# Importing Professions

STEP 1: Importing Professions CSV format

In [1]:
import pandas as pd
import os
os.getcwd()
data = pd.read_csv("myprofessions.csv", encoding="latin1")
print(data.head(4))
# 320 professions.I added she, he at the end for embedding and pojection purposes.

# I only select the professions column I want to use
myprofessions = data.iloc[:,1]
professions = myprofessions.values.tolist()

   Unnamed: 0 myprofessions
0           1    accountant
1           2  acquaintance
2           3         actor
3           4       actress


STEP 2: Some Preprocessing 

In [2]:
#I want to remomve the '_', so that the word for ex, vice_chancellor
# become vice-chancellor. I need the correct format to find it in glove
import re
professions = [re.sub('_', "-", p) for p in professions]

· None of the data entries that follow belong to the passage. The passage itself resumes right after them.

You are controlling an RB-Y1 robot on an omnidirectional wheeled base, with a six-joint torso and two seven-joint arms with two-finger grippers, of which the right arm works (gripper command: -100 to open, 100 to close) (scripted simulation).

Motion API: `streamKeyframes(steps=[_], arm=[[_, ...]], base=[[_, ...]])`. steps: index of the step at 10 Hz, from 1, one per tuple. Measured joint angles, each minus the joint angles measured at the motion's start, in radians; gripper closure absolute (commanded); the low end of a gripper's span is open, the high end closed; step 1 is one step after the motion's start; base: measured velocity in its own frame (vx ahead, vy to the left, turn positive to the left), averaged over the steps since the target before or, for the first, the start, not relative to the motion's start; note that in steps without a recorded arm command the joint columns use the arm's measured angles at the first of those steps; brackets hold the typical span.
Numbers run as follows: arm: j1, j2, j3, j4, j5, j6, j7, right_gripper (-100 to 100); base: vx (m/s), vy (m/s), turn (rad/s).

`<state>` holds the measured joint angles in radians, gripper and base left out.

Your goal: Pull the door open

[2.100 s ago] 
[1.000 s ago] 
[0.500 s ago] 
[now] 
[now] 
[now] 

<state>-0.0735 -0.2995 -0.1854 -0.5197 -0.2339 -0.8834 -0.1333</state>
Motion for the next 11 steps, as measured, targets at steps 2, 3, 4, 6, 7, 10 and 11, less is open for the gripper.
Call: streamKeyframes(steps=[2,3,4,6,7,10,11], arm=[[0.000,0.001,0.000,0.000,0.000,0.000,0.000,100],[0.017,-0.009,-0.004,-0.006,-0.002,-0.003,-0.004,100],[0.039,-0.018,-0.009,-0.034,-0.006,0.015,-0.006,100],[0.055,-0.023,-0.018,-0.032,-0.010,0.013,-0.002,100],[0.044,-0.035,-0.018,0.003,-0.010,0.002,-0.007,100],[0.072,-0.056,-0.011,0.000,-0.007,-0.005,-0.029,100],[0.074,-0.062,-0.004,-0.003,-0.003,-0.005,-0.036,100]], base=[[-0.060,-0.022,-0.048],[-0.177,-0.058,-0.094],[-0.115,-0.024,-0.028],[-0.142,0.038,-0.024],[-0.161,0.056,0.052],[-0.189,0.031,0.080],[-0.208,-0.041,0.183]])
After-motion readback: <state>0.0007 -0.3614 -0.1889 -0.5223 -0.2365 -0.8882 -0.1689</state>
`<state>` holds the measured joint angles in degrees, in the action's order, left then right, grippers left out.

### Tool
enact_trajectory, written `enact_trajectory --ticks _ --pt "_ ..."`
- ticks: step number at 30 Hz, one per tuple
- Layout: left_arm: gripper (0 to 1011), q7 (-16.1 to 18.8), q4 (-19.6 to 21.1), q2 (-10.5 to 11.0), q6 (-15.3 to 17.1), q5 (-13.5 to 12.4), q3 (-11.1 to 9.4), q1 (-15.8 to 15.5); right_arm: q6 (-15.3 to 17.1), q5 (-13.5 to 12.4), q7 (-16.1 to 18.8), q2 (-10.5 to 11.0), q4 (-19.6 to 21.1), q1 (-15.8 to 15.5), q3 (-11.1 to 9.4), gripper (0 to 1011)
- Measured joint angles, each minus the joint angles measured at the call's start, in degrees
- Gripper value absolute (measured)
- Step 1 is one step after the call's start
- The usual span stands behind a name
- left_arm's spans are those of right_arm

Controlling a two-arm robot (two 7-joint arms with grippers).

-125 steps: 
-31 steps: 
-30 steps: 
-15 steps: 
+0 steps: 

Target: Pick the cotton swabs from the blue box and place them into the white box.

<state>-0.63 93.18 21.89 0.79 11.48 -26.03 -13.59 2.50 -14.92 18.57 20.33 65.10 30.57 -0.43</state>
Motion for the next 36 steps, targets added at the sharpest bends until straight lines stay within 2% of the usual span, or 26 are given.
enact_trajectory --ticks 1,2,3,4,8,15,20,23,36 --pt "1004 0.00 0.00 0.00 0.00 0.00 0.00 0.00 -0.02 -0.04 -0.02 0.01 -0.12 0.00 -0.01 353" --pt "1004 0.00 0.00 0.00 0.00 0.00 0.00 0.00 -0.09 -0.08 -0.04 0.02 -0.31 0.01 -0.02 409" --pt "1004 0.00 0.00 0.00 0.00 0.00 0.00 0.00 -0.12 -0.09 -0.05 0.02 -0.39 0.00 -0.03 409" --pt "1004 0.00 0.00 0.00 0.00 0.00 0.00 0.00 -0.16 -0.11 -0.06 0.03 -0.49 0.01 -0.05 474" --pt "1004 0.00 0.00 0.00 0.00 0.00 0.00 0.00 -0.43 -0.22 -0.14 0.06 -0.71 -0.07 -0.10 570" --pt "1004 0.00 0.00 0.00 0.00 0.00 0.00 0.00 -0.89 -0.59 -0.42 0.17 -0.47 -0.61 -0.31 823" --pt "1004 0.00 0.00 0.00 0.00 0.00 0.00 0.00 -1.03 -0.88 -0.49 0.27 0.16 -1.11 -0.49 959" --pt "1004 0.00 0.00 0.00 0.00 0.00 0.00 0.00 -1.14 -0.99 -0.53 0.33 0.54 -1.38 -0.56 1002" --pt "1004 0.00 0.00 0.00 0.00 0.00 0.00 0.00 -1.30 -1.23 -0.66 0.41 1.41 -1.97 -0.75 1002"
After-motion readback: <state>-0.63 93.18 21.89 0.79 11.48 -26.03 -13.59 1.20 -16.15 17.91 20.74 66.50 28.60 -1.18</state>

# Mapping Professions to their GloVe embedding

STEP 1: Load embedding 100d 

In [6]:
# load the whole embedding into memory
from numpy import array
from numpy import asarray
embeddings_index = dict()
#first download the glove word emedding and then search for them
f = open('glove.6B.50d.txt',encoding="utf8")
for line in f:
    values = line.split()
    word = values[0]
    coefs = asarray(values[1:], dtype='float32')
    embeddings_index[word] = coefs
f.close()
print('Loaded %s word vectors.' % len(embeddings_index))

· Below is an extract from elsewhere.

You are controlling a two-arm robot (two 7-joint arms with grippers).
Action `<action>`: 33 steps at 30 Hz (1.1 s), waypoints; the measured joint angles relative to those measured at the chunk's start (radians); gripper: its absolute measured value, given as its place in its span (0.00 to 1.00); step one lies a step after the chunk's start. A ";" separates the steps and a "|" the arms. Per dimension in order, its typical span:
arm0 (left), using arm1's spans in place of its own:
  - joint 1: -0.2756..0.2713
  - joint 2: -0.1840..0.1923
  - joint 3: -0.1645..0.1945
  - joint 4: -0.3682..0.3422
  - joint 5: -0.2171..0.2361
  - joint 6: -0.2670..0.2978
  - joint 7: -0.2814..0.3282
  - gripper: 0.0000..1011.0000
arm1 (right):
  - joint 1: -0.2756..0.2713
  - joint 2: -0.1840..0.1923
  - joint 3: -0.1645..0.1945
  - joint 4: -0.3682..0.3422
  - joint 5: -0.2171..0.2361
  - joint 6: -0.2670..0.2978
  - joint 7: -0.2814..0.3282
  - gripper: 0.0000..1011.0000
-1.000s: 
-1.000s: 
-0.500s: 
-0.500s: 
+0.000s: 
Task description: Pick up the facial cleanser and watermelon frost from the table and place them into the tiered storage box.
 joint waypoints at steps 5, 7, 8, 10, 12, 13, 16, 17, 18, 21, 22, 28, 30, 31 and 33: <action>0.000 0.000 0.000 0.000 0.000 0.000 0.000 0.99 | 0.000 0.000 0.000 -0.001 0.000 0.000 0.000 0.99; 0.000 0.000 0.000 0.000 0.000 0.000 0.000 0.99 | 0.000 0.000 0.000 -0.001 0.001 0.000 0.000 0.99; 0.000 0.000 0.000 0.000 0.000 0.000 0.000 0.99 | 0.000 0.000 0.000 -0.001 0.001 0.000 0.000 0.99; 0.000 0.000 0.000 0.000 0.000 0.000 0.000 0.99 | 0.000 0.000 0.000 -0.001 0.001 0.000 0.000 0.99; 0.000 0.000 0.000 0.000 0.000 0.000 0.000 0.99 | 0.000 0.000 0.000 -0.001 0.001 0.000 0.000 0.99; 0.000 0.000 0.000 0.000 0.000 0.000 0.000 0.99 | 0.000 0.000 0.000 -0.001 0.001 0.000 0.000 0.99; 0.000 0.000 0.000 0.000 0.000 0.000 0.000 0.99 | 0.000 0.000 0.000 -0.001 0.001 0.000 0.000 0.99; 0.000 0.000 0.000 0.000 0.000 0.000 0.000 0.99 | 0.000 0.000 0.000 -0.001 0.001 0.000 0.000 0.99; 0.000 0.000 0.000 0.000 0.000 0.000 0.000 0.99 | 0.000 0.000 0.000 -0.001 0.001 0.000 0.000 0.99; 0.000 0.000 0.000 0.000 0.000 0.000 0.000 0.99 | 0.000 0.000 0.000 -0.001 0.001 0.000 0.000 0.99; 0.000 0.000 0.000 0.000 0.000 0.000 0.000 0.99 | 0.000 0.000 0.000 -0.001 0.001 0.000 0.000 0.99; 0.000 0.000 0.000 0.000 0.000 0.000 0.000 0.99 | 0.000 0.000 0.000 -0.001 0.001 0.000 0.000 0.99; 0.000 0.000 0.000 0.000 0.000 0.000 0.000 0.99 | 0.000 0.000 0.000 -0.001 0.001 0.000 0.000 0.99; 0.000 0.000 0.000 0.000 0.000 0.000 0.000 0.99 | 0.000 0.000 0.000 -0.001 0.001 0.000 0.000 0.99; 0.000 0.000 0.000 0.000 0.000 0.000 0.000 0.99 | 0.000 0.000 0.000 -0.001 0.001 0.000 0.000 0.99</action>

Loaded 400000 word vectors.


STEP 2: Find Professions in GloVe Embeddings

In [7]:
# Selecting professions and she,he from glove 100d word embedding
professions_embedding = [(key,value) for (key,value) in embeddings_index.items() if key in professions]

# Saving in a CSV Dataframe for future use: 
professions_embedding_df = pd.DataFrame(professions_embedding)
#professions_embedding_df.to_csv(r'professions_embedding_df.csv')
a = (professions_embedding_df.iloc[:,1].values.tolist())
b = pd.DataFrame(a)
c = professions_embedding_df.iloc[:,0]
professions_embedding_df = pd.concat([c,b], axis=1)
#professions_embedding_df.to_csv(r'professions_embedding100d_df.csv')

In [8]:
# Note to self: 299(-2) instead of 327 professions are found
len(professions_embedding_df)

299

# Projecting Professions onto She-He Vector

STEP 1: I normalize the vectors

In [10]:
import numpy as np

def squared (x):
    return(x**2)

def magn(df):
    t = df.apply(squared, axis=1)
    magnitude=np.array(np.sqrt(t.sum(axis=1)))
    return(magnitude)

# Normalizing function
def norm(df):
    t = df.apply(squared, axis=1)
    magnitude=np.array(np.sqrt(t.sum(axis=1)))
    for i in range(0,len(magnitude)):
        df.iloc[i,:] = df.iloc[i,:]/float(magnitude[i])
    return(df)

# Embeddings Normalized:
embedd = professions_embedding_df.iloc[:,1:101]
norm_embedd = pd.concat([professions_embedding_df.iloc[:,0],norm(embedd)], axis=1)

# Professions Subset
professions_embedding = norm_embedd.iloc[2:len(norm_embedd),:]

# he vector
he = norm_embedd.iloc[0:1,:]

# He vector
she = norm_embedd.iloc[1:2,:]

# She-He array:
she_he_arr = np.array(she.iloc[0,1:101])-np.array(he.iloc[0,1:101])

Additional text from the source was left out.